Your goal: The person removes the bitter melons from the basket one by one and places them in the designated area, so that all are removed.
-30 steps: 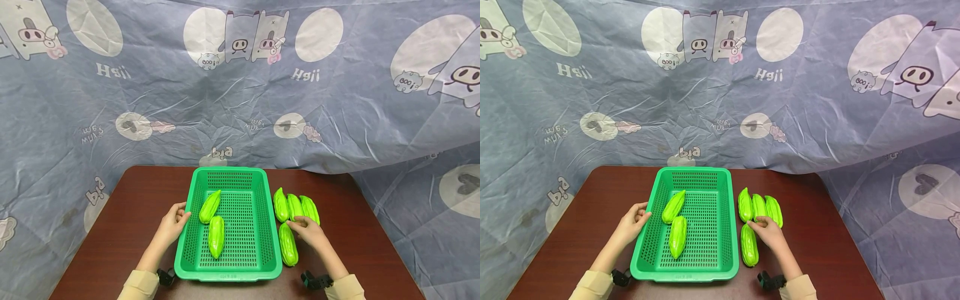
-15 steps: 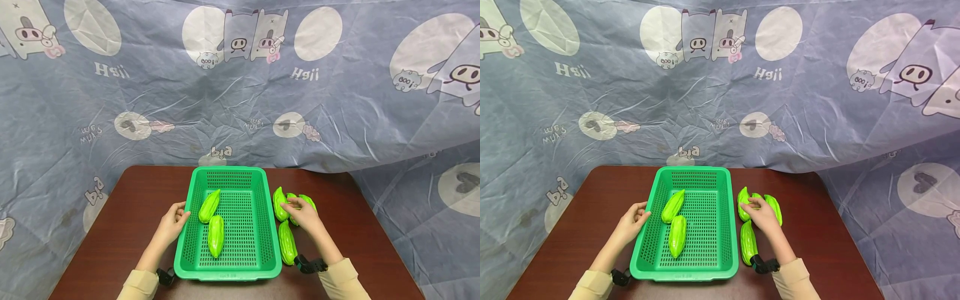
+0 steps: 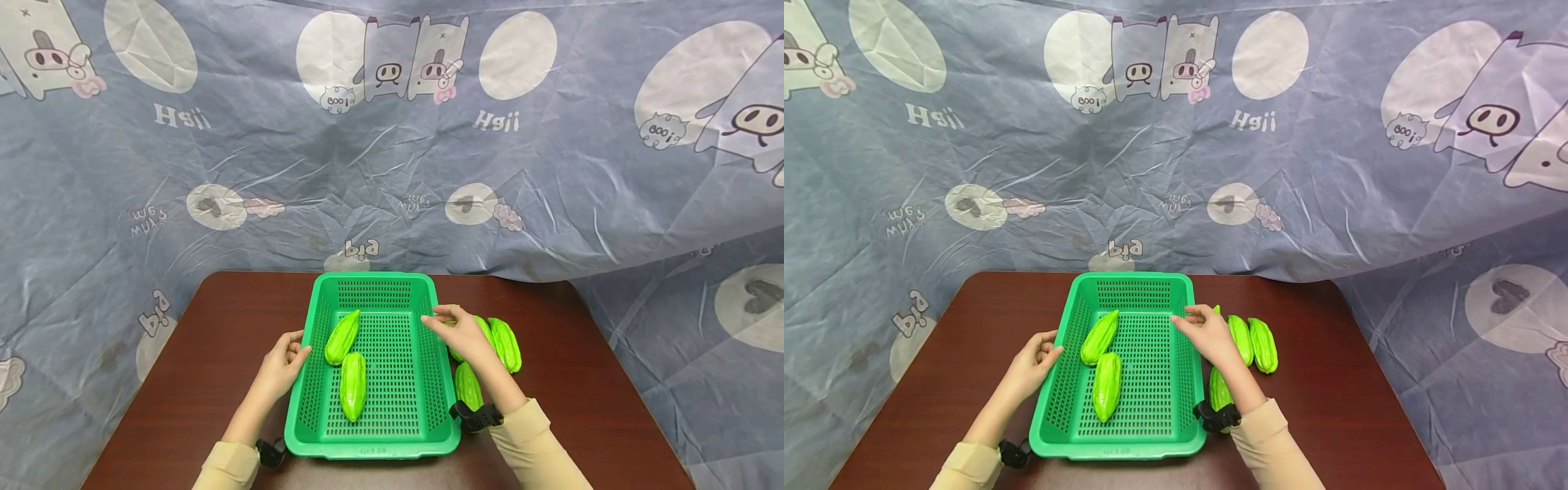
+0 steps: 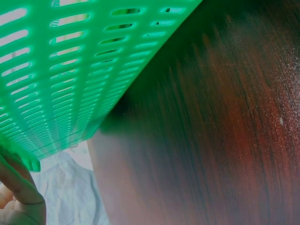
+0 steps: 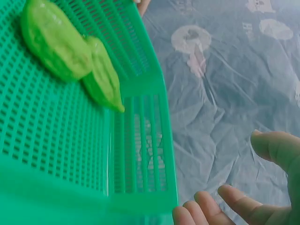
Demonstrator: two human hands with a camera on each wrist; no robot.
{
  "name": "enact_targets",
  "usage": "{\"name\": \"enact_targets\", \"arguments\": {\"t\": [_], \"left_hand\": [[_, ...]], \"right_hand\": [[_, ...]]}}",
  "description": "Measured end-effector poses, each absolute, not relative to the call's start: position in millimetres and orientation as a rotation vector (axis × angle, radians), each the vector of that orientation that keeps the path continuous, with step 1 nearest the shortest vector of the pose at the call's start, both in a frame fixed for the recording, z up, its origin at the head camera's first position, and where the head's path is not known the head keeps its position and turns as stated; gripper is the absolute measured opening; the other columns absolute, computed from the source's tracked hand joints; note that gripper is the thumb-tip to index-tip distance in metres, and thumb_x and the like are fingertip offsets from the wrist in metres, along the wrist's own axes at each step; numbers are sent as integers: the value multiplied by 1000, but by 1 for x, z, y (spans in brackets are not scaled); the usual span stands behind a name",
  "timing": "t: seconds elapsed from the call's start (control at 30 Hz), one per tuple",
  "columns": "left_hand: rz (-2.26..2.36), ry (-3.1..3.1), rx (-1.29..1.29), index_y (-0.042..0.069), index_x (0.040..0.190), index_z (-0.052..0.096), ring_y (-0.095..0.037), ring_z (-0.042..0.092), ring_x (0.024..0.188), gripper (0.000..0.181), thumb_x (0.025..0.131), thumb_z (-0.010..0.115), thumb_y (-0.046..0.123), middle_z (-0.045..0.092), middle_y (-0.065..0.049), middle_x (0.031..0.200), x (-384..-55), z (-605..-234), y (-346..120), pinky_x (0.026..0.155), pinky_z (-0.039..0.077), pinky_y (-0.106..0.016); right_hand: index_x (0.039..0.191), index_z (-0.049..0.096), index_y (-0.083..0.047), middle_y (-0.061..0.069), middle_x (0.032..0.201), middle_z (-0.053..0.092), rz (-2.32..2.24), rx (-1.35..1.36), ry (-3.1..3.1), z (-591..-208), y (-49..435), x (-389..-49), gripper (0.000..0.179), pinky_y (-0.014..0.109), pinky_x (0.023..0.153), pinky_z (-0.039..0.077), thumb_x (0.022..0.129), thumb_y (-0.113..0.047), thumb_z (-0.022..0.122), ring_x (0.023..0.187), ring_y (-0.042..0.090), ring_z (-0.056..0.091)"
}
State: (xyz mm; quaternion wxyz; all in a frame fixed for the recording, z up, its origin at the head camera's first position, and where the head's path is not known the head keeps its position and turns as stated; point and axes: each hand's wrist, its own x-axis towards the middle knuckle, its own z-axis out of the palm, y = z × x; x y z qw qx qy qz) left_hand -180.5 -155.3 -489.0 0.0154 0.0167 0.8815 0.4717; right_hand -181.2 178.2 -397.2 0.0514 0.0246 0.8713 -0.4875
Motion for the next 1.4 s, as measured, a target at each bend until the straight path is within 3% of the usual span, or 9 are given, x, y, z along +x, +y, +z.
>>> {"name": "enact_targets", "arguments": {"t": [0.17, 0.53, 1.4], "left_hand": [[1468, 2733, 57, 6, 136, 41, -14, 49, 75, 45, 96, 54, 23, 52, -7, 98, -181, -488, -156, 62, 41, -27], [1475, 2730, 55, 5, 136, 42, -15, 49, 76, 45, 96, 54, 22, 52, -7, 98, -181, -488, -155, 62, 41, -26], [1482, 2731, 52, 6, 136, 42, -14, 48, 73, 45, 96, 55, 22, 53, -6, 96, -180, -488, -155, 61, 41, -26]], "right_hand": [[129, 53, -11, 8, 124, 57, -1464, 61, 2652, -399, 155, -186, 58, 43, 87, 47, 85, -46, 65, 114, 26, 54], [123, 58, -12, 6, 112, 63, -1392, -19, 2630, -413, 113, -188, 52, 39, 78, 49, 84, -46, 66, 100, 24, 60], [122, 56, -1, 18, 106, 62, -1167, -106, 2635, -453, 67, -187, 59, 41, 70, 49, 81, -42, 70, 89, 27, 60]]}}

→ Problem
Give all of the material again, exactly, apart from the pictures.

→ Task solution
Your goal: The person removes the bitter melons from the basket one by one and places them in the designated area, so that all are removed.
-30 steps: 
-15 steps: 
+0 steps: 
+0 steps: 
+0 steps: 
Demonstrator: two human hands with a camera on each wrist; no robot.
{
  "name": "enact_targets",
  "usage": "{\"name\": \"enact_targets\", \"arguments\": {\"t\": [_], \"left_hand\": [[_, ...]], \"right_hand\": [[_, ...]]}}",
  "description": "Measured end-effector poses, each absolute, not relative to the call's start: position in millimetres and orientation as a rotation vector (axis × angle, radians), each the vector of that orientation that keeps the path continuous, with step 1 nearest the shortest vector of the pose at the call's start, both in a frame fixed for the recording, z up, its origin at the head camera's first position, and where the head's path is not known the head keeps its position and turns as stated; gripper is the absolute measured opening; the other columns absolute, computed from the source's tracked hand joints; note that gripper is the thumb-tip to index-tip distance in metres, and thumb_x and the like are fingertip offsets from the wrist in metres, along the wrist's own axes at each step; numbers are sent as integers: the value multiplied by 1000, but by 1 for x, z, y (spans in brackets are not scaled); the usual span stands behind a name",
  "timing": "t: seconds elapsed from the call's start (control at 30 Hz), one per tuple",
  "columns": "left_hand: rz (-2.26..2.36), ry (-3.1..3.1), rx (-1.29..1.29), index_y (-0.042..0.069), index_x (0.040..0.190), index_z (-0.052..0.096), ring_y (-0.095..0.037), ring_z (-0.042..0.092), ring_x (0.024..0.188), gripper (0.000..0.181), thumb_x (0.025..0.131), thumb_z (-0.010..0.115), thumb_y (-0.046..0.123), middle_z (-0.045..0.092), middle_y (-0.065..0.049), middle_x (0.031..0.200), x (-384..-55), z (-605..-234), y (-346..120), pinky_x (0.026..0.155), pinky_z (-0.039..0.077), pinky_y (-0.106..0.016); right_hand: index_x (0.039..0.191), index_z (-0.049..0.096), index_y (-0.083..0.047), middle_y (-0.061..0.069), middle_x (0.032..0.201), middle_z (-0.053..0.092), rz (-2.32..2.24), rx (-1.35..1.36), ry (-3.1..3.1), z (-591..-208), y (-49..435), x (-389..-49), gripper (0.000..0.179), pinky_y (-0.014..0.109), pinky_x (0.023..0.153), pinky_z (-0.039..0.077), thumb_x (0.022..0.129), thumb_y (-0.113..0.047), thumb_z (-0.022..0.122), ring_x (0.023..0.187), ring_y (-0.042..0.090), ring_z (-0.056..0.091)"
}
State: (xyz mm; quaternion wxyz; all in a frame fixed for the recording, z up, its origin at the head camera's first position, and where the head's path is not known the head keeps its position and turns as stated; point and axes: each hand's wrist, its own x-axis towards the middle knuckle, its own z-axis out of the palm, y = z × x; x y z qw qx qy qz) left_hand -180.5 -155.3 -489.0 0.0154 0.0167 0.8815 0.4717; right_hand -181.2 178.2 -397.2 0.0514 0.0246 0.8713 -0.4875
Motion for the next 1.4 s, as measured, a target at each bend until the straight path is within 3% of the usual span, or 9 are given, x, y, z along +x, +y, +z.
>>> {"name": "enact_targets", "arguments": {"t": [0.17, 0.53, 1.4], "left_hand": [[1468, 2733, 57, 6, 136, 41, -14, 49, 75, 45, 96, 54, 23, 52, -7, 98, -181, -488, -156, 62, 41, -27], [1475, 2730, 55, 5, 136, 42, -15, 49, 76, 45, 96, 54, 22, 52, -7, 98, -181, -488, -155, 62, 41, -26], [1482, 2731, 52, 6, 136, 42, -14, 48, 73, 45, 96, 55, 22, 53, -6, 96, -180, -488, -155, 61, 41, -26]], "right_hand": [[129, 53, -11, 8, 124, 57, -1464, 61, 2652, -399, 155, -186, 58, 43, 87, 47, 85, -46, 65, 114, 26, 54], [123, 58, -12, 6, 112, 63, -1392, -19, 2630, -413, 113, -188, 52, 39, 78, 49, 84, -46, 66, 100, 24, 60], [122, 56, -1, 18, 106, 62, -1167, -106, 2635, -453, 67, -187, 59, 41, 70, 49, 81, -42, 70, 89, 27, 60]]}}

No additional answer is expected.